# [PROBLEM REQUIREMENTS]
Review the material and extract every line in which the word "door" occurs.

☆ ☆ ☆

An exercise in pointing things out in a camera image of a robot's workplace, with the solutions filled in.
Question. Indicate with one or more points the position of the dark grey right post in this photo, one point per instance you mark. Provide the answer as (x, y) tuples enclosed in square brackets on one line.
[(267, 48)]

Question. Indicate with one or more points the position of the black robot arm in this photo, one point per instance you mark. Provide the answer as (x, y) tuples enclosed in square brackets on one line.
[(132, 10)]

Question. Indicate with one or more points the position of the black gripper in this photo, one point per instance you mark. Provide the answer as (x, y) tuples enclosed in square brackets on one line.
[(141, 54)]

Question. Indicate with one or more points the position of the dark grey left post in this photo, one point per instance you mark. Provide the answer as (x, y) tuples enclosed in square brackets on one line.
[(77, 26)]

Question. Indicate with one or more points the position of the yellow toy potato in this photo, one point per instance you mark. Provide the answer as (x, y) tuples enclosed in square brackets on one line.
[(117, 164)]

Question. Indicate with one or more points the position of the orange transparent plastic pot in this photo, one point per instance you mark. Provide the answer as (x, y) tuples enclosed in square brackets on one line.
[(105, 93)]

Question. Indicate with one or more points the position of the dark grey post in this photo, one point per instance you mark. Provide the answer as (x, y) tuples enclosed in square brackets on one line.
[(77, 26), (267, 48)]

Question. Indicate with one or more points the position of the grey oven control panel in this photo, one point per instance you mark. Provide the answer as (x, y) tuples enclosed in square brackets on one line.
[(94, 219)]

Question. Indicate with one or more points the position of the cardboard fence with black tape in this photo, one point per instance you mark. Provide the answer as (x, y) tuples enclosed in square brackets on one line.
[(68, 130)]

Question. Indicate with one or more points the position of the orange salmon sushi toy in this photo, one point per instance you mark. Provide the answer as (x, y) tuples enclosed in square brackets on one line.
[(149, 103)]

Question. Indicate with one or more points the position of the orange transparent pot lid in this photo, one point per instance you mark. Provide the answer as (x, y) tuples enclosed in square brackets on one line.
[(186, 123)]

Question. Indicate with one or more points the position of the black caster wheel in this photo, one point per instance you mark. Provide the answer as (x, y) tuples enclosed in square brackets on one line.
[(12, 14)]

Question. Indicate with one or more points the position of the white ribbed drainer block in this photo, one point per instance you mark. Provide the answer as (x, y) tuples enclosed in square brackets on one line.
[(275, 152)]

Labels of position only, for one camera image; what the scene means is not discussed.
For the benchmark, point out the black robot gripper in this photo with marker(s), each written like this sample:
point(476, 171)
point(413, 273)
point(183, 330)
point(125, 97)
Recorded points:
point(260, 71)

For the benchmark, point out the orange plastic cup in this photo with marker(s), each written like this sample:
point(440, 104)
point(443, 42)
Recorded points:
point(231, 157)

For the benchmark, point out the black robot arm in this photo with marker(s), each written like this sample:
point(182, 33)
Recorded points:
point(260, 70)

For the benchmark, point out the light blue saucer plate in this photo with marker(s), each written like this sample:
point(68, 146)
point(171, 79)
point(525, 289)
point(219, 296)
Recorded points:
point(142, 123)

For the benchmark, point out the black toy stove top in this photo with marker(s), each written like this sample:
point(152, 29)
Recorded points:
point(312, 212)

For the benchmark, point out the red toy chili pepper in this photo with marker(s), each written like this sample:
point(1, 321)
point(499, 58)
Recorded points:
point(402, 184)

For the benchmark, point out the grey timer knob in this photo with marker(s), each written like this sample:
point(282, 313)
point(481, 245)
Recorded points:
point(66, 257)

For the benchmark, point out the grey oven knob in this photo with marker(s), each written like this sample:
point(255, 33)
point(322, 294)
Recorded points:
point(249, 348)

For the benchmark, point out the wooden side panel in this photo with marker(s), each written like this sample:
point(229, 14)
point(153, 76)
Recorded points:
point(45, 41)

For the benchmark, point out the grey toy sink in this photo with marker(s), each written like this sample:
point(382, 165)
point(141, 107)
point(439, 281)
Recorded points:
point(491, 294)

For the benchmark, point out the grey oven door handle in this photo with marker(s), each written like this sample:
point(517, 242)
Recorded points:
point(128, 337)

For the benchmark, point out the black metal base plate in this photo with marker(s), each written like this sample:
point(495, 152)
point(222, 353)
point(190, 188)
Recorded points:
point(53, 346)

☆ ☆ ☆

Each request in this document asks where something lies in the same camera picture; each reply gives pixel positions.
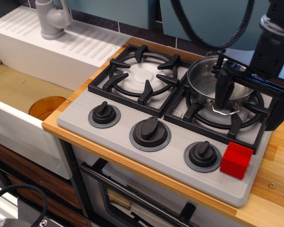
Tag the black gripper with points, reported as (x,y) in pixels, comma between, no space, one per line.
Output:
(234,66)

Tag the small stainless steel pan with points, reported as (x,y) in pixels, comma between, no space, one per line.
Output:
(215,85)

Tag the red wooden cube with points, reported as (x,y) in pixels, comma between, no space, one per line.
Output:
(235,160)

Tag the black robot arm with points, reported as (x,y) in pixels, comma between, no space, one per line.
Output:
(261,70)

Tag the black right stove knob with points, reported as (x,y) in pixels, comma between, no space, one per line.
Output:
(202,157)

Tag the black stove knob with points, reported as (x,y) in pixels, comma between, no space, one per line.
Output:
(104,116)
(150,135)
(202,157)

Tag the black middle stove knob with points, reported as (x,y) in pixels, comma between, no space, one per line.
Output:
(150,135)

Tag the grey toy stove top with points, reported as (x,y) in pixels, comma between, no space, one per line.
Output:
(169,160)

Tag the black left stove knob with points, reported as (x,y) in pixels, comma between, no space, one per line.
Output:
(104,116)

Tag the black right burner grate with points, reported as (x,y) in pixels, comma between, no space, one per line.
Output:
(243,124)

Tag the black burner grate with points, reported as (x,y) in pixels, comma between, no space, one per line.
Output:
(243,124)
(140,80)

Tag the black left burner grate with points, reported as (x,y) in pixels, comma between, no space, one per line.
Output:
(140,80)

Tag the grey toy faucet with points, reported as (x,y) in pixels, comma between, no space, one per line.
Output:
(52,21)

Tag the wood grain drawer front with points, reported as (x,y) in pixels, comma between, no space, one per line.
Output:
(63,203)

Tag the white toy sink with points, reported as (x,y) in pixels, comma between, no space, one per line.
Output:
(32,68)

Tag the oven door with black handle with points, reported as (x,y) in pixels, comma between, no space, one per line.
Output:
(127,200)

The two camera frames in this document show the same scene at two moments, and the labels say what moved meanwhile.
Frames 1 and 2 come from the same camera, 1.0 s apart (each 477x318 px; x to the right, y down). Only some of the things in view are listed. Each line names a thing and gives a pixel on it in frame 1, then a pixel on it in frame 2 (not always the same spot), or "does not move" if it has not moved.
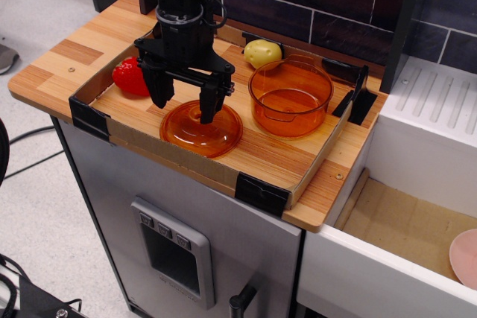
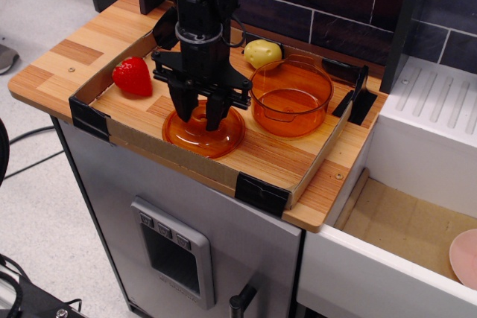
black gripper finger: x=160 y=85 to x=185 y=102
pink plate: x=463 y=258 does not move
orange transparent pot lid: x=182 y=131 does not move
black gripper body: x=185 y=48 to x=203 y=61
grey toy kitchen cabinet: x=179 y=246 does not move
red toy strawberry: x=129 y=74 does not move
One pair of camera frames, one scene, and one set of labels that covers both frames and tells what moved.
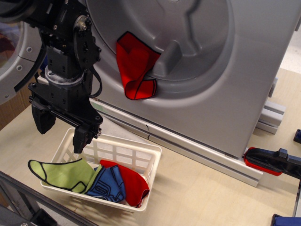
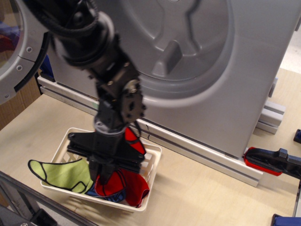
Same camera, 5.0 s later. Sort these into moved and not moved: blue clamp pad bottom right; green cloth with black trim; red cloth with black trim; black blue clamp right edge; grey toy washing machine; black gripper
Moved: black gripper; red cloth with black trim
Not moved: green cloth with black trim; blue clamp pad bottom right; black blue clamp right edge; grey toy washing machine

☆ ☆ ☆

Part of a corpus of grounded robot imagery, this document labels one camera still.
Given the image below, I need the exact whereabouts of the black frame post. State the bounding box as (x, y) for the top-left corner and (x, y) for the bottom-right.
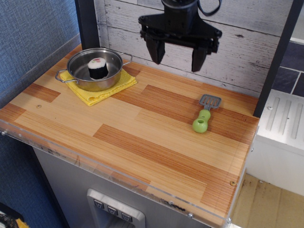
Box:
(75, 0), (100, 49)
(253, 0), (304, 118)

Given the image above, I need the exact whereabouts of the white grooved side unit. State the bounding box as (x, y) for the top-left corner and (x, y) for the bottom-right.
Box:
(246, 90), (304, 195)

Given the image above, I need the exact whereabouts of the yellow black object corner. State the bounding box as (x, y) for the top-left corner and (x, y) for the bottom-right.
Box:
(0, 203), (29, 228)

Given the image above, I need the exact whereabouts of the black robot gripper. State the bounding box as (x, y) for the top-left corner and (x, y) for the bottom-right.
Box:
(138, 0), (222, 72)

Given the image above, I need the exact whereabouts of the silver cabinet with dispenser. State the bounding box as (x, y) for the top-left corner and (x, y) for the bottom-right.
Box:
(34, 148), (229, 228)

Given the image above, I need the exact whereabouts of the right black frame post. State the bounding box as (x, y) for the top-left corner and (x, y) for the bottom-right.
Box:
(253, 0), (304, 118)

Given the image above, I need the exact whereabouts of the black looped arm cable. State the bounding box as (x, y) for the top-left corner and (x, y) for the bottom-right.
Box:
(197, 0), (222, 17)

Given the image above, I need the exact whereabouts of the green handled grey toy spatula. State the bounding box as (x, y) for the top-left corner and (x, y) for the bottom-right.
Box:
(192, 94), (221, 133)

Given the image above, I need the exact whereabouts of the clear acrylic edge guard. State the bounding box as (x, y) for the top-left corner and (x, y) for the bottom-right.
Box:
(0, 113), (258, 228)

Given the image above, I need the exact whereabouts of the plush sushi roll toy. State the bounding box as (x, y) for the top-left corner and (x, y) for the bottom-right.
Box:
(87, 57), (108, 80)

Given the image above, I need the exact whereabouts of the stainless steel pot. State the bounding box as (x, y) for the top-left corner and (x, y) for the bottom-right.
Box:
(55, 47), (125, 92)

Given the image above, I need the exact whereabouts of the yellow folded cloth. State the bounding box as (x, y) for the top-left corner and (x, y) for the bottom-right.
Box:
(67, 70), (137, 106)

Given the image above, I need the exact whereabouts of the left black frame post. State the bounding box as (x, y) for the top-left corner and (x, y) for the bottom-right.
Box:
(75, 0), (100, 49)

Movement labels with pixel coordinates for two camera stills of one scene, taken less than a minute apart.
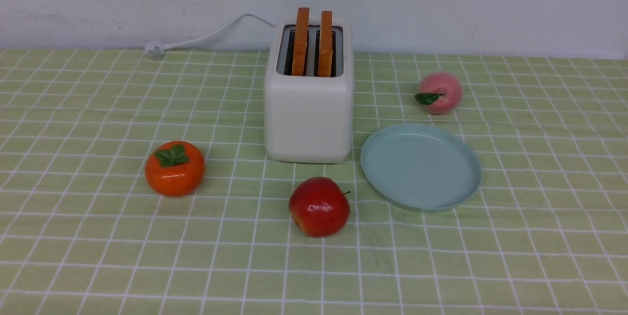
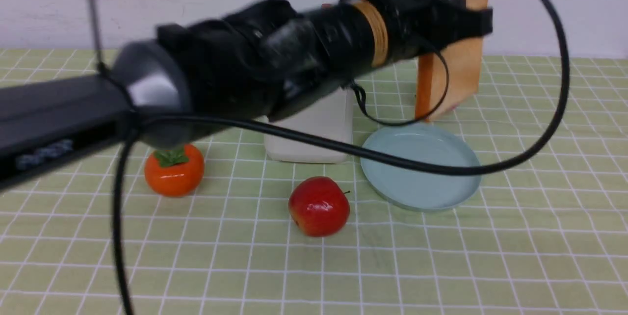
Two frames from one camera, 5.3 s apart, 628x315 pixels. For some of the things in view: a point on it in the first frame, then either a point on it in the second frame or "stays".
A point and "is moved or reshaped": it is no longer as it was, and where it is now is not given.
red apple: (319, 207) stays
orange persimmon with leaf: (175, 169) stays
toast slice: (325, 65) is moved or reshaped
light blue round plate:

☆ ☆ ☆

# [EXERCISE RESPONSE]
For the benchmark, point out the grey oven door handle in this photo with marker(s), each written like this sample:
Tag the oven door with black handle with points, reported as (x,y) in pixels, comma between, no space, one per line.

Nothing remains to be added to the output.